Origins of a Game Writer: The Nurture Part
I am very clearly in part the product of my ancestry. Everything from the shape of my skull, my balding hairline, my medical history, to how I react to various foods tells me there’s some pure biology involved, especially since both my parents grew up in different location (in one case a different continent) than I did, and still had very similar childhood reactions to the things that kids get exposed to.
But, I am also very much a product of my environment. Not just my upbringing (though, to be sure, that’s had a huge impact as well).
I grew up in the same house, in the same room, from the time I was brought home from Norman Regional Hospital to the day I moved in permanently with my wife-to-be. And that space shaped part of who I have turned into.
My parents bought a house when my mother was pregnant with me, and made sure it had a space for my older sister, and a different one for me. That space was a good-sized room (at least 15 ft. square, though I don’t recall ever measuring it), with a built-in sliding door closet that had drawers above and below, and a built in hardwood bookcase inset in one wall. It easily held a double bed, three chests of drawers, a desk, a workbench, a toychest, two freestanding bookcases, an antique upholstered chair, two floor lamps, a component stacked stereo, and a wall’s worth of wooden record cabinets and cubbies.
It was banks of windows on 2 sides, one facing the backyard (which was huge, and very sloped) with a highly-climbable mulberry bush right outside of it. We had numerous indoor/outdoor cats when I was growing up, and some of them would jump on the outside windowsill and meow to get my attention so I could let them into my room. I had space to craft, play, a reading nook, a writing zone, and enough floorspace that (if I had it clean, which was rare, I admit) I could practice foam weapon swordplay.
I even, at one point in my mid-teens, hung a tire from a rope in one corner of my room, with broomhandles sticking out of it at odd angles. I’d hit it with a PVC sword, and as it swung around block its counterattacks with my wooden-backing-of-a-resin-Aztec-calendar-and-bike-tire-rim shield.
When I talk about my privileged upbringing, in addition to never worrying as a child about health care or food or clothing, and the family being able to take an out-of-state vacation every 2-3 years, I remember how big and accessible that room was.
But the influence of that location growing up was more than about its size or amenities. My room was the furthest from the living room, kitchen, and parents’ bedroom… which meant it was the furthest from oversight. My sister was specifically forbidden as a teen from having a boy in her room with her bedroom door closed, and her door was easily spotted from the chairs that faced the TV in our living room. While I officially had the same restriction applied to me a few years later once I began to have girls over to the house… you couldn’t see my bedroom door without walking into the back hallway and specifically looking. So while that rules was strongly enforced on my sister, it almost never was for me.

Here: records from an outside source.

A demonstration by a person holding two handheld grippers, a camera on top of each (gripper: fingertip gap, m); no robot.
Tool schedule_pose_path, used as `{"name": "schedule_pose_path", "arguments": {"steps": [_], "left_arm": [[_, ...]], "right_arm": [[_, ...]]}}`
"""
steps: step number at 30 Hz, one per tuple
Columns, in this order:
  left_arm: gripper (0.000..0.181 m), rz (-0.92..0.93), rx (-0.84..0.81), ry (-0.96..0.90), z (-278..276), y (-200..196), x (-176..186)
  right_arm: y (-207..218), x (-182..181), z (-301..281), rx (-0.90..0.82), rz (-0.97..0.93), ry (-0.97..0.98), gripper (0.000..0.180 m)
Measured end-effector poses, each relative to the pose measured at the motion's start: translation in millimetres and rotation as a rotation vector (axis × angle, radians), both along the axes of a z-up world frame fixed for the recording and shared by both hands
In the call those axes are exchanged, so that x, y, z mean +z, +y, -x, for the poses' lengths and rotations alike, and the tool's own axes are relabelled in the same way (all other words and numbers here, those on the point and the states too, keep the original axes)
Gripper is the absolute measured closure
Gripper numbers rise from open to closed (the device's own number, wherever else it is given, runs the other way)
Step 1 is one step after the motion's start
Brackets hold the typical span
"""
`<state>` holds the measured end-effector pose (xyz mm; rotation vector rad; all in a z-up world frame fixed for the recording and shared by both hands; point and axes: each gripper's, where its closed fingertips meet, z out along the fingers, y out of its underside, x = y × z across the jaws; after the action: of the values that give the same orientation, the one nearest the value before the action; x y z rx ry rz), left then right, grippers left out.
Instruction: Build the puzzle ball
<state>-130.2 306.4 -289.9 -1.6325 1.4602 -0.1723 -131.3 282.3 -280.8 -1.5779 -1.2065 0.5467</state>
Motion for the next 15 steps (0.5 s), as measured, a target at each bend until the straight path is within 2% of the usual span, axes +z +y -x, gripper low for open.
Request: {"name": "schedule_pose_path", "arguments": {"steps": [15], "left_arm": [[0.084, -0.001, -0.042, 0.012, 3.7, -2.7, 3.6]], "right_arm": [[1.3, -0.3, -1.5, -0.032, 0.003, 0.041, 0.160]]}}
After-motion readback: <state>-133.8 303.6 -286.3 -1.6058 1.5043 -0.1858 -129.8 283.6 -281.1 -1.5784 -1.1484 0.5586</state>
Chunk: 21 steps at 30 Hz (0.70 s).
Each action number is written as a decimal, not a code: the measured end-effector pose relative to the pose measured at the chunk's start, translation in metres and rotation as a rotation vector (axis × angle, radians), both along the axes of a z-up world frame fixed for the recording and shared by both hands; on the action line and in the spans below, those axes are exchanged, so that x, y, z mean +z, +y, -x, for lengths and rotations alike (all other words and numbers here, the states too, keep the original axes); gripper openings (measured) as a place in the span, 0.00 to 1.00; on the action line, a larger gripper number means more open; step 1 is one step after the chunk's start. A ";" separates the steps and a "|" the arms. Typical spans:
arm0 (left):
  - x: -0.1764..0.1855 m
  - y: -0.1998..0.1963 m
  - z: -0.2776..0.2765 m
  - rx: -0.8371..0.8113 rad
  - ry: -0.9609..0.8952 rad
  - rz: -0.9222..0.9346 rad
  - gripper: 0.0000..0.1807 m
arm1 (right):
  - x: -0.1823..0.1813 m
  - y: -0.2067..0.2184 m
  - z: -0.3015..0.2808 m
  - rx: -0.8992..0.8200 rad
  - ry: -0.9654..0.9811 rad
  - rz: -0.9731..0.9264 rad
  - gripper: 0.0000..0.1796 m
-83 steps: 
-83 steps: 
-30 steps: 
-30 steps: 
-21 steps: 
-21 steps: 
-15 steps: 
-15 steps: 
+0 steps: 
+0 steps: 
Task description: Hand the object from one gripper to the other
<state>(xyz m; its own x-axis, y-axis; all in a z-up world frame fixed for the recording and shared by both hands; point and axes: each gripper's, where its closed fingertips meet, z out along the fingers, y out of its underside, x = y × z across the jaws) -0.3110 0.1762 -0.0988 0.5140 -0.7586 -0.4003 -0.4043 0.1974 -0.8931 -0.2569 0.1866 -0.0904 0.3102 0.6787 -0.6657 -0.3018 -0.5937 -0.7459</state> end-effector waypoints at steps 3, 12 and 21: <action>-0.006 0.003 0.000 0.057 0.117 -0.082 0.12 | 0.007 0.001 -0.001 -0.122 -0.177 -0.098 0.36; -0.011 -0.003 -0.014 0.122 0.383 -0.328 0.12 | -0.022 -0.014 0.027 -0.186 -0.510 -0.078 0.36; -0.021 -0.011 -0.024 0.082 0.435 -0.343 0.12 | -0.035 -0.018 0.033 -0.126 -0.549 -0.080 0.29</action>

It was also at the end of the hall that served as the family library, where pulp and scifi and fact books abounded. There were tons of books and speculative fiction magazines from the 20s, 30s, 40s, and 50s. Here I learned to love John Carter of Mars and Carson of Venus, Skylark, Conan, Kull, Elric, Slan, Foundation, the Star Beast and Space Cadet, the War of the Worlds and Sherlock Holmes, Worlds Colliding and Darkness Falling.
And my family were all readers, new books would get stacked wherever they would fit as others in the house finished their new acquisitions. If Azimov, Heinlein, Cherryh, Clarke, Le Guin, Foster, Herbet, McCafferey, Butler, Gibson, Atwood, Niven, Pohl, or any of a dozen other authors released a new book, in time it appeared on the shelves. Similarly, lesser-known writers’ works appeared at random, and if some where not for me, others took their place in my mind with the great creators of speculative fiction. Even the pile of fanzines, largely from the university’s local scifi club, showed me how small articles and semi-polished ideas can spark the imagination, even without a formal publisher.
My love of games may have gone off in its own direction once my Uncle casually introduced me to RPGs, but my love of games game from that hall of books. Hoyles from different centuries, books and chess variants, the history of GO, and reprints of Little Wars. Books on the rules of various sports and where they came from, and 50 different ways to play poker. I absorbed them all, and adored when they overlapped (as with Jetan).
I often wonder how I would have turned out with a different home growing up.